> _EXERCISE OBJECTIVE_: The reply should consist of one number, which is how many lines in the material below contain "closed".
**** SUPPLIED DATA ****
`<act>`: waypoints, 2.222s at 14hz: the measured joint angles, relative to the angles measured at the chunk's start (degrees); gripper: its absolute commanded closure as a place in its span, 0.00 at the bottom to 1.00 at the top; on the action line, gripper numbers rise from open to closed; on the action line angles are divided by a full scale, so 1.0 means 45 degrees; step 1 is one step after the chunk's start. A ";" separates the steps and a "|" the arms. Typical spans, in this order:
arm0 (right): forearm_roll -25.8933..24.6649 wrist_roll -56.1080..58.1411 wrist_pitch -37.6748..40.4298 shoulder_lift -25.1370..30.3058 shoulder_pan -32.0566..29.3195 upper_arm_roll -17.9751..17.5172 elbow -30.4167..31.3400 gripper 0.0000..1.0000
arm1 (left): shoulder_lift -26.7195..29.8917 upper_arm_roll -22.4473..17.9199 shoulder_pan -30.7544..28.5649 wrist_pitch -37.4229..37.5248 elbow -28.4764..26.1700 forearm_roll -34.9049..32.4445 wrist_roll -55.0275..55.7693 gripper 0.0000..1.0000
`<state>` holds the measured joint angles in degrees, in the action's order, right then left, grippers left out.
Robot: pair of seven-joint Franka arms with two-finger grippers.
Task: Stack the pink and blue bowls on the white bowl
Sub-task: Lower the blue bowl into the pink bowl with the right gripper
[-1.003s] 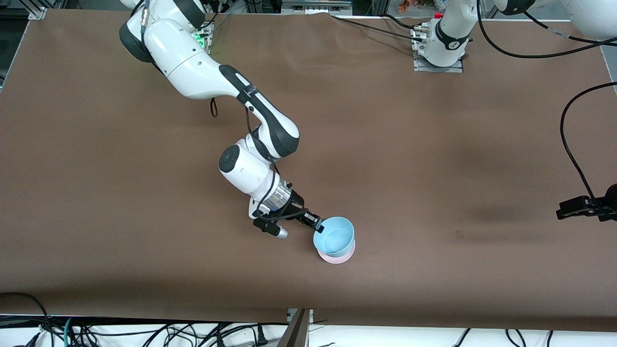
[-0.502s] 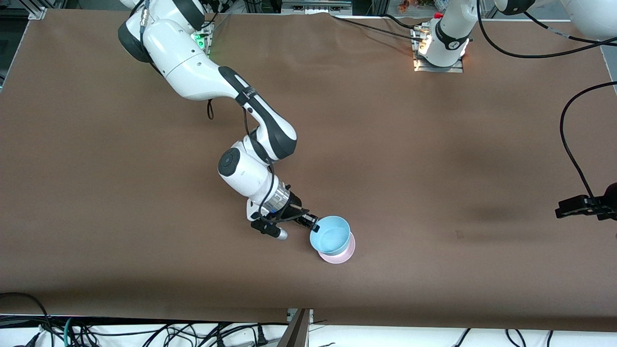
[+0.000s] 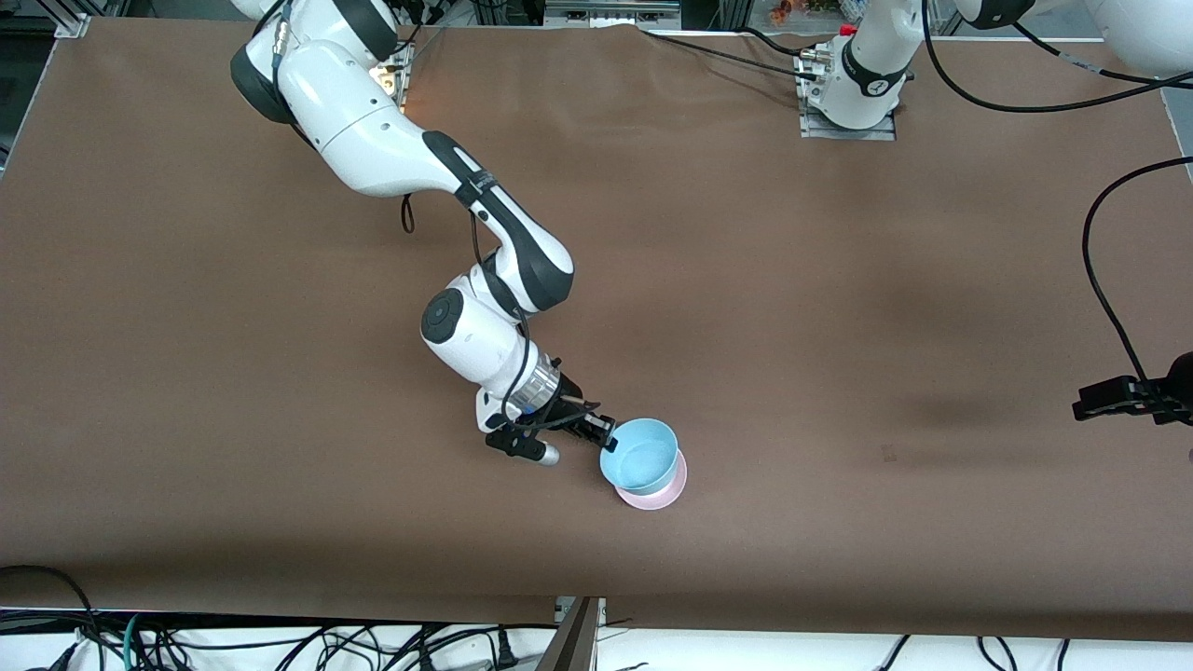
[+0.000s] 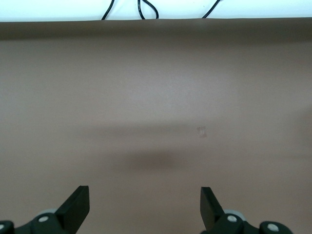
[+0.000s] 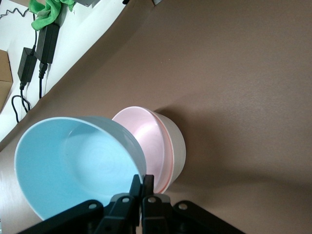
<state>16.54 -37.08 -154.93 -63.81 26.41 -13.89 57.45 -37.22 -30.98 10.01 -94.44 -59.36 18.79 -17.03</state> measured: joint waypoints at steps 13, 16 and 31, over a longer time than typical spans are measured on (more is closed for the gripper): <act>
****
> _EXERCISE RESULT_: 2